How Do You Make the Browser Ring When a Flex Call Comes In?

The best option for making the browser ring when an incoming Flex call arrives is to listen for the reservationCreated event, and then play back audio. Here's an example of what plugin code for this might look like:

let alertSound = new Audio("https://mysite.com/sounds/alert.mp3");
alertSound.loop = true;

const resStatus = ["accepted","canceled","rejected","rescinded","timeout"];

manager.workerClient.on("reservationCreated", function(reservation) {
  if (reservation.task.taskChannelUniqueName === 'voice') {
    alertSound.play()
  };
  resStatus.forEach((e) => {
    reservation.on(e, () => {
      alertSound.pause()
    });
  });
});

This code will play a repeated audio file (alert.mp3 in this example), until the task is accepted by the worker in Flex, and the call is answered.

To make this code work, you'll only need to update the audio file URL in line 1, and then add your code to the the init() function of your plugin. For help adding this code to your hosted Flex instance, please see Creating Plugins for Twilio Flex.
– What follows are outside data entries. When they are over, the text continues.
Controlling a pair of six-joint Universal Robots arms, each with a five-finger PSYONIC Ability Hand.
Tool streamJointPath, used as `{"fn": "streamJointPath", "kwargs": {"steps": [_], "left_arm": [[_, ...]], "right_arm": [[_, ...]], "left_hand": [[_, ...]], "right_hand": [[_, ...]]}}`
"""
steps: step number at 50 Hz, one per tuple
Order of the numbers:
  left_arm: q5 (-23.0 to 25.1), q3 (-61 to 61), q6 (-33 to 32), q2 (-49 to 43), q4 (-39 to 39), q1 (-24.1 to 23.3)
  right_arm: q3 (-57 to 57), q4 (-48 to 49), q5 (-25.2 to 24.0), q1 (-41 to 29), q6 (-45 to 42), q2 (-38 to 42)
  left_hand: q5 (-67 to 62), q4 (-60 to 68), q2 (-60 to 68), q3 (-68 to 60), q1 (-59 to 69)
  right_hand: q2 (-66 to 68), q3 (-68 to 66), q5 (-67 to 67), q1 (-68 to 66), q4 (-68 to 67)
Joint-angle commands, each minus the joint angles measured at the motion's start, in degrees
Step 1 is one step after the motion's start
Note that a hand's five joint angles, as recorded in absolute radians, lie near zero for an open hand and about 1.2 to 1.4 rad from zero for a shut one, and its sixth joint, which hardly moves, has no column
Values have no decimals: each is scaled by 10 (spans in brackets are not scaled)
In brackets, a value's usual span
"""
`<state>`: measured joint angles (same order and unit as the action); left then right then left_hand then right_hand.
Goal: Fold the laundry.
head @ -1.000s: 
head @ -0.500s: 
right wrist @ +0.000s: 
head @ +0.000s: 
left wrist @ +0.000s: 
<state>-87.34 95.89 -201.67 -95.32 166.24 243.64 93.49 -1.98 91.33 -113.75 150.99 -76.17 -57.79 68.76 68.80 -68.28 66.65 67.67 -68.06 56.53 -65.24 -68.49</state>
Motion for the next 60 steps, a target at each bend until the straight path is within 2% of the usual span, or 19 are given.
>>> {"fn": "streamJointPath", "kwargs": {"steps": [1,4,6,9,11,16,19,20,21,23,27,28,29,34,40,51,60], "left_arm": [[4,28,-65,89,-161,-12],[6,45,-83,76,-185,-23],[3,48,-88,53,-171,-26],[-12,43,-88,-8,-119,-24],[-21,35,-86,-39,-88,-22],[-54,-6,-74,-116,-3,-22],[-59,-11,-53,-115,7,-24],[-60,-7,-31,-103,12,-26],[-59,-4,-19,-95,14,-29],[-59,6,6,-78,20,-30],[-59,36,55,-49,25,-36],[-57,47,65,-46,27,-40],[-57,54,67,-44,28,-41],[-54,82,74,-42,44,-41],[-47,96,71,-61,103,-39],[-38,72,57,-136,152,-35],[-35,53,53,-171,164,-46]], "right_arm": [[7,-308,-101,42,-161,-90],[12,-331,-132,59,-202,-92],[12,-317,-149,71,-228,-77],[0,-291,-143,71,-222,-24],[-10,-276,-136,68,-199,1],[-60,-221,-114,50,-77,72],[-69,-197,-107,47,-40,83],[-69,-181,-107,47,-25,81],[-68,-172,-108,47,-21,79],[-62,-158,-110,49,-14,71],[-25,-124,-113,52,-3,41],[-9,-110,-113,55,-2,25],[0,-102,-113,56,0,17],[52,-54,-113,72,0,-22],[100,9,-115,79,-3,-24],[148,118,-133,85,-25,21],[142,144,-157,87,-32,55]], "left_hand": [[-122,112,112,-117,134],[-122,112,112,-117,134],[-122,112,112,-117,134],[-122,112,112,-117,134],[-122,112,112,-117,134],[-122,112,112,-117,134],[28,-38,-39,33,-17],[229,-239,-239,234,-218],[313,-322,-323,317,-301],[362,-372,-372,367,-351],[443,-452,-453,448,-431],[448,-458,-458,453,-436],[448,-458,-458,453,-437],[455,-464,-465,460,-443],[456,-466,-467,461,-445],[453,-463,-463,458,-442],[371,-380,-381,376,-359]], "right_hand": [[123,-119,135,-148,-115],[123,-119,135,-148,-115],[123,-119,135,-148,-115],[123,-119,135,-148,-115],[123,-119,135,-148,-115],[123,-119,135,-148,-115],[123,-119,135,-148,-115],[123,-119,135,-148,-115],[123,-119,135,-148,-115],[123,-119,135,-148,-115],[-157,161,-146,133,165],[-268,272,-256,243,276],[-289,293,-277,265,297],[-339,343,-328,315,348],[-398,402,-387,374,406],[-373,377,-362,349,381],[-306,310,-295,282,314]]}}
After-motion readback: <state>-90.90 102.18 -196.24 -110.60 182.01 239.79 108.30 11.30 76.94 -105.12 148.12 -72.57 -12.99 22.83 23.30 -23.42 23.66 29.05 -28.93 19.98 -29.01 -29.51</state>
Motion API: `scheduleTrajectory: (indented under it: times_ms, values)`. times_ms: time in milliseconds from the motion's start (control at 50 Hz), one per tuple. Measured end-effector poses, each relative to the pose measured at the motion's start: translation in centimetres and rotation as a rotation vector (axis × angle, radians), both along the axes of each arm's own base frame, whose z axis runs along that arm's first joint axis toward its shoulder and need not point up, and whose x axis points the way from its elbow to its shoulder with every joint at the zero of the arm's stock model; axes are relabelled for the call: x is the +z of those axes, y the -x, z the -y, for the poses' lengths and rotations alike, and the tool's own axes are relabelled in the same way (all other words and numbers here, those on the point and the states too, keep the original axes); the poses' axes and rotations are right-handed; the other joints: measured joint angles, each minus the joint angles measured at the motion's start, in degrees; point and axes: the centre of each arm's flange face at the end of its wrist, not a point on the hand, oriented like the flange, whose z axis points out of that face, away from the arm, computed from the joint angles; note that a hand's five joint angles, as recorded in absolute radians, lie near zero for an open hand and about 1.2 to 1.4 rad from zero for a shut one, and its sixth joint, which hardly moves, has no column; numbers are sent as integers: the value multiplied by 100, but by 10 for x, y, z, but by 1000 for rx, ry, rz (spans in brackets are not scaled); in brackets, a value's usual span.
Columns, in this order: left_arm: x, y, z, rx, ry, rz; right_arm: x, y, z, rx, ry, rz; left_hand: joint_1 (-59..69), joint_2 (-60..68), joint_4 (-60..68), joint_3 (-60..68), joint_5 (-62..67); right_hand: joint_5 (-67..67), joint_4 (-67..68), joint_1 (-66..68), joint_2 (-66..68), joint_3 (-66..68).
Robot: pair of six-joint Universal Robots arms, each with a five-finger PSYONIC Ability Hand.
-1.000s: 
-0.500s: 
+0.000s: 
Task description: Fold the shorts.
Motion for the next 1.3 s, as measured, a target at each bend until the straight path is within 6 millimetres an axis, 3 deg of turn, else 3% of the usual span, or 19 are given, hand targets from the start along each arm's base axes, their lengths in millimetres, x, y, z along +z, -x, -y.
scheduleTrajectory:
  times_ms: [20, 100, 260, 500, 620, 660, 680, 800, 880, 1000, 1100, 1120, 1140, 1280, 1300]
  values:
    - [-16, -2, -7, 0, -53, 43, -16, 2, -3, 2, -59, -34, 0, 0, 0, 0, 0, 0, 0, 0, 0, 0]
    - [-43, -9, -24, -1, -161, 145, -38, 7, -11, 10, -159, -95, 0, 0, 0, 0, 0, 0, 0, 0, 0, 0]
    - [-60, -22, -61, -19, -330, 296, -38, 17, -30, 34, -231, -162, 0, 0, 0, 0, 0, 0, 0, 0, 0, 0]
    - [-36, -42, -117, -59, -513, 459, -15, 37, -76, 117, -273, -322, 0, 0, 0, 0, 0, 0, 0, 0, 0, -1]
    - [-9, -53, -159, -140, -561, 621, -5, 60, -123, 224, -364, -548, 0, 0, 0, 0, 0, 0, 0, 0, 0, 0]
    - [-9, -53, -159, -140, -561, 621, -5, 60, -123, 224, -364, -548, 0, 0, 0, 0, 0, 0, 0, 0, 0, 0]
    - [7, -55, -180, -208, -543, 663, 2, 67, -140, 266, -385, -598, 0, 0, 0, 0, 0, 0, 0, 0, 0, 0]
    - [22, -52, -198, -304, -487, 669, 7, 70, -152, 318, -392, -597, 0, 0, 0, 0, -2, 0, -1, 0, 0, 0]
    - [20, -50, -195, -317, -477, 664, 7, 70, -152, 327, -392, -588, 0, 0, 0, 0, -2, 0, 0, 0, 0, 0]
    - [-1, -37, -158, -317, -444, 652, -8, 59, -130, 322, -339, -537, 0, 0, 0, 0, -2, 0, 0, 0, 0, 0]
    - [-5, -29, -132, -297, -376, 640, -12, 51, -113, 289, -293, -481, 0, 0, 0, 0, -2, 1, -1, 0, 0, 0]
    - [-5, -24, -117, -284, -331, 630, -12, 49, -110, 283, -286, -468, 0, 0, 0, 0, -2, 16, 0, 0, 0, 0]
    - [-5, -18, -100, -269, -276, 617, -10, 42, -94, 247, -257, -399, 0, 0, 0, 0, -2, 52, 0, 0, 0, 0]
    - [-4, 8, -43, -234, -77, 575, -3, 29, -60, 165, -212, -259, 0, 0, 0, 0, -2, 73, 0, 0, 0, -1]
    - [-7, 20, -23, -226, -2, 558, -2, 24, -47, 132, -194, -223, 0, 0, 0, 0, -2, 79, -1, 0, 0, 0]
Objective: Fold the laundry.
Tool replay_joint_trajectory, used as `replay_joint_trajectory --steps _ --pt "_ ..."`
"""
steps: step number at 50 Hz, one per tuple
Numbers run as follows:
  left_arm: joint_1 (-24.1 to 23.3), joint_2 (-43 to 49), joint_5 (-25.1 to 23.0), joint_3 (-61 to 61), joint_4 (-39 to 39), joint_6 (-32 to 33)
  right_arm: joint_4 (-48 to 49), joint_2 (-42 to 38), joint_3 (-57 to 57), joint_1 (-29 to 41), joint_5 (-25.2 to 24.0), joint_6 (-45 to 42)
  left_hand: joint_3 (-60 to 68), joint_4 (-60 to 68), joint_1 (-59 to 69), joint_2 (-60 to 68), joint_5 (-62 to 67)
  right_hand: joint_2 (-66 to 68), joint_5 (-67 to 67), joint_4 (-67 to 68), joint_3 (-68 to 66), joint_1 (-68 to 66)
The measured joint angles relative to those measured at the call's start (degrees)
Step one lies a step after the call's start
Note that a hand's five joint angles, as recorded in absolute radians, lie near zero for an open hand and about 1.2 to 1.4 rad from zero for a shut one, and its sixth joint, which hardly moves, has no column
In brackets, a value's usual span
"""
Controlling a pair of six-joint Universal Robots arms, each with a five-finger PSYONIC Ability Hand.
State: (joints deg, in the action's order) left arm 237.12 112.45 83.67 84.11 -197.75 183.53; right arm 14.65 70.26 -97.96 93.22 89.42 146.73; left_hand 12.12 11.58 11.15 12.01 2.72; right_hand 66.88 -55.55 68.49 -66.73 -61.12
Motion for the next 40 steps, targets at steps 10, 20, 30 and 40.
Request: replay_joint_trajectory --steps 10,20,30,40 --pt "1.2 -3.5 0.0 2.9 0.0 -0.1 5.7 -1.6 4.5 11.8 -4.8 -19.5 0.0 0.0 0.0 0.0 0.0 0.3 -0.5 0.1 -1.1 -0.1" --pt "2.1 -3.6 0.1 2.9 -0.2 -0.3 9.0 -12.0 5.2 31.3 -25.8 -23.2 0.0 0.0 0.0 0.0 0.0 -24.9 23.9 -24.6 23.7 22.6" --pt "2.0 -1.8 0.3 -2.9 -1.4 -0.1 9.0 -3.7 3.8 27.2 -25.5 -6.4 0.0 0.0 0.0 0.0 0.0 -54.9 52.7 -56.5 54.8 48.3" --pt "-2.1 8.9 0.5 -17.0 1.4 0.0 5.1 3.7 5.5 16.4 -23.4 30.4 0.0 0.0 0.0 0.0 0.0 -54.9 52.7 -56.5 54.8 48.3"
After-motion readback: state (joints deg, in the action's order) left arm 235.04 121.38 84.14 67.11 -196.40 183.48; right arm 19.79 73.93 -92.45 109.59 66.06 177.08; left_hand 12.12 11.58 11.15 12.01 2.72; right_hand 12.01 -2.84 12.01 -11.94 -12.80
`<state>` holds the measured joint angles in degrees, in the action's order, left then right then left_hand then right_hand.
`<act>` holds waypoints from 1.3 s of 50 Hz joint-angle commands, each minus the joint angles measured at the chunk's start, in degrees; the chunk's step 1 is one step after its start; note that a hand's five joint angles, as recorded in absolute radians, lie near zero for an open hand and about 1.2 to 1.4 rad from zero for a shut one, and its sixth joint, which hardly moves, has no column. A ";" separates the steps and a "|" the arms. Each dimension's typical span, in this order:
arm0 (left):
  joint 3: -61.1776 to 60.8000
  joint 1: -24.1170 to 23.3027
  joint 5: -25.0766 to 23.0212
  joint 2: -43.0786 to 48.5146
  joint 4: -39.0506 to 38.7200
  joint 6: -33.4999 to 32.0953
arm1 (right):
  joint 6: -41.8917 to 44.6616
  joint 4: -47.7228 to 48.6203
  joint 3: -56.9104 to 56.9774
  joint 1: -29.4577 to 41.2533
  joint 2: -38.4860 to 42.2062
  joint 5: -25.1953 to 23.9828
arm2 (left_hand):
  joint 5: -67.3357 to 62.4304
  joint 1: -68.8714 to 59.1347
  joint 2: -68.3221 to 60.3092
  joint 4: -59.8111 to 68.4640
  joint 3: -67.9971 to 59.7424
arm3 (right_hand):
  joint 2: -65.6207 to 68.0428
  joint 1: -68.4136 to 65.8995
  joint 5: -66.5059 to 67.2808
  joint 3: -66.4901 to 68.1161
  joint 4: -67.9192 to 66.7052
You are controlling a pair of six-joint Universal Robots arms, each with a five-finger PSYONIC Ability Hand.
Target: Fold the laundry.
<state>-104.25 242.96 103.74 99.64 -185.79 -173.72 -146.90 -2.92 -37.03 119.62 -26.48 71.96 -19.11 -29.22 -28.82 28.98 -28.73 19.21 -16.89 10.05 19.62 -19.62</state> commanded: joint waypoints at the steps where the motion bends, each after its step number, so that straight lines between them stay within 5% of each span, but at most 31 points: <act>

Notice: The audio file must be accessible by Twilio's proxy servers. Local files on your desktop are likely unaccessible via these methods, but your audio file may be uploaded to Twilio Assets for use here.

How Does the Browser Know Which Audio Device to Ring?

The MediaDevices interface allows you to request a list of available audio output devices with enumerateDevices():

navigator.mediaDevices.enumerateDevices();

Once you identify the desired device ID, pass it off with using the HTMLMediaElement.setSinkId() method.

Notice: These methods are officially supported in Chrome 49+ and Edge 17+. Support for additional browsers cannot be guaranteed at this time.